*** Dataset extract ***

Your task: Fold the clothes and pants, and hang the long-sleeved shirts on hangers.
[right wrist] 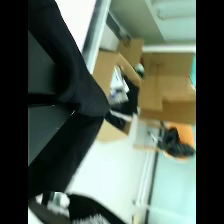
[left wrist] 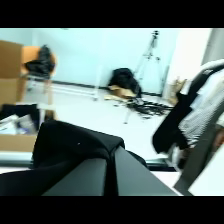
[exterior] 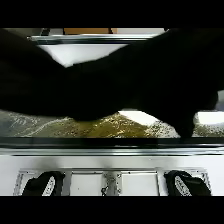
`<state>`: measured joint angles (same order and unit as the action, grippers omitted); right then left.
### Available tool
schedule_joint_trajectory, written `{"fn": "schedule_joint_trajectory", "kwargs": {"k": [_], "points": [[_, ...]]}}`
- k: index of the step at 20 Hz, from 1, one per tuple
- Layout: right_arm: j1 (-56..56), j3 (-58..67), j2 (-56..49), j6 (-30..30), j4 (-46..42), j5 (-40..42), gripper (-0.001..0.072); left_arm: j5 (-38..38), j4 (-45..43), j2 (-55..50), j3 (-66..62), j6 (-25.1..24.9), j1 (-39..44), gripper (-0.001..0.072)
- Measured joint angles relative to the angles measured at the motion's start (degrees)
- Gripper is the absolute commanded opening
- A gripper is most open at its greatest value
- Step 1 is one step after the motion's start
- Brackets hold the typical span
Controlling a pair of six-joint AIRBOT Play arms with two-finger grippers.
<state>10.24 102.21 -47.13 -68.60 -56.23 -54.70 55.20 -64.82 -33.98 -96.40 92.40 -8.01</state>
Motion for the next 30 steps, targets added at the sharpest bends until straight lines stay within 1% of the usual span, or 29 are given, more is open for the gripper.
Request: {"fn": "schedule_joint_trajectory", "kwargs": {"k": [2,5,8,11,12,14,15,19,22,24,28,30], "points": [[0.0,0.04,0.0,-2.73,-1.81,-1.51,0.0013,-0.42,-3.37,-0.68,2.99,2.23,0.0,0.0012],[0.0,0.07,-3.63,-6.19,-3.48,-7.54,0.0012,0.26,-5.49,-4.85,8.17,4.28,0.02,0.0012],[-0.04,0.02,-10.75,-9.33,-5.46,-13.4,0.0013,1.64,-6.6,-12.9,13.46,5.35,0.02,0.0012],[-0.28,0.02,-19.91,-11.21,-7.69,-15.87,0.0021,1.55,-5.29,-22.73,16.7,5.73,0.02,0.0012],[-0.35,0.02,-23.17,-11.76,-8.17,-16.0,0.0064,1.6,-4.33,-25.88,17.25,5.77,0.02,0.0012],[-0.31,0.04,-28.74,-12.46,-8.52,-16.26,0.0511,1.57,-2.38,-31.65,17.9,5.95,0.04,0.0012],[-0.11,0.04,-30.8,-12.55,-8.57,-16.46,0.0585,1.68,-1.73,-34.34,18.14,5.97,0.04,0.0012],[3.15,-0.02,-35.1,-12.66,-10.01,-18.1,0.0583,3.58,-0.39,-41.03,18.49,5.99,0.04,0.0012],[8.98,-2.97,-35.74,-12.39,-12.0,-20.09,0.0583,4.76,-0.02,-43.06,18.58,5.49,0.04,0.0012],[14.29,-7.89,-35.69,-12.22,-12.63,-21.18,0.0585,5.33,0.17,-43.67,18.6,5.05,0.04,0.0012],[26.56,-21.84,-35.71,-11.63,-12.96,-21.73,0.0586,6.62,0.35,-44.15,18.6,4.04,0.13,0.0012],[32.06,-28.72,-35.91,-9.14,-11.17,-21.16,0.0586,7.13,0.33,-44.24,18.6,3.74,0.13,0.0012]]}}
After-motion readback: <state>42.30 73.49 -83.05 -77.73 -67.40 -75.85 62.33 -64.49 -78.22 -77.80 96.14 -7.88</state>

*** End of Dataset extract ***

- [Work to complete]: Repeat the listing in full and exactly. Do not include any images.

- [Response box]:
Your task: Fold the clothes and pants, and hang the long-sleeved shirts on hangers.
[right wrist] 
[left wrist] 
[exterior] 
`<state>`: measured joint angles (same order and unit as the action, grippers omitted); right then left.
### Available tool
schedule_joint_trajectory, written `{"fn": "schedule_joint_trajectory", "kwargs": {"k": [_], "points": [[_, ...]]}}`
- k: index of the step at 20 Hz, from 1, one per tuple
- Layout: right_arm: j1 (-56..56), j3 (-58..67), j2 (-56..49), j6 (-30..30), j4 (-46..42), j5 (-40..42), gripper (-0.001..0.072); left_arm: j5 (-38..38), j4 (-45..43), j2 (-55..50), j3 (-66..62), j6 (-25.1..24.9), j1 (-39..44), gripper (-0.001..0.072)
- Measured joint angles relative to the angles measured at the motion's start (degrees)
- Gripper is the absolute commanded opening
- A gripper is most open at its greatest value
- Step 1 is one step after the motion's start
- Brackets hold the typical span
Controlling a pair of six-joint AIRBOT Play arms with two-finger grippers.
<state>10.24 102.21 -47.13 -68.60 -56.23 -54.70 55.20 -64.82 -33.98 -96.40 92.40 -8.01</state>
Motion for the next 30 steps, targets added at the sharpest bends until straight lines stay within 1% of the usual span, or 29 are given, more is open for the gripper.
Request: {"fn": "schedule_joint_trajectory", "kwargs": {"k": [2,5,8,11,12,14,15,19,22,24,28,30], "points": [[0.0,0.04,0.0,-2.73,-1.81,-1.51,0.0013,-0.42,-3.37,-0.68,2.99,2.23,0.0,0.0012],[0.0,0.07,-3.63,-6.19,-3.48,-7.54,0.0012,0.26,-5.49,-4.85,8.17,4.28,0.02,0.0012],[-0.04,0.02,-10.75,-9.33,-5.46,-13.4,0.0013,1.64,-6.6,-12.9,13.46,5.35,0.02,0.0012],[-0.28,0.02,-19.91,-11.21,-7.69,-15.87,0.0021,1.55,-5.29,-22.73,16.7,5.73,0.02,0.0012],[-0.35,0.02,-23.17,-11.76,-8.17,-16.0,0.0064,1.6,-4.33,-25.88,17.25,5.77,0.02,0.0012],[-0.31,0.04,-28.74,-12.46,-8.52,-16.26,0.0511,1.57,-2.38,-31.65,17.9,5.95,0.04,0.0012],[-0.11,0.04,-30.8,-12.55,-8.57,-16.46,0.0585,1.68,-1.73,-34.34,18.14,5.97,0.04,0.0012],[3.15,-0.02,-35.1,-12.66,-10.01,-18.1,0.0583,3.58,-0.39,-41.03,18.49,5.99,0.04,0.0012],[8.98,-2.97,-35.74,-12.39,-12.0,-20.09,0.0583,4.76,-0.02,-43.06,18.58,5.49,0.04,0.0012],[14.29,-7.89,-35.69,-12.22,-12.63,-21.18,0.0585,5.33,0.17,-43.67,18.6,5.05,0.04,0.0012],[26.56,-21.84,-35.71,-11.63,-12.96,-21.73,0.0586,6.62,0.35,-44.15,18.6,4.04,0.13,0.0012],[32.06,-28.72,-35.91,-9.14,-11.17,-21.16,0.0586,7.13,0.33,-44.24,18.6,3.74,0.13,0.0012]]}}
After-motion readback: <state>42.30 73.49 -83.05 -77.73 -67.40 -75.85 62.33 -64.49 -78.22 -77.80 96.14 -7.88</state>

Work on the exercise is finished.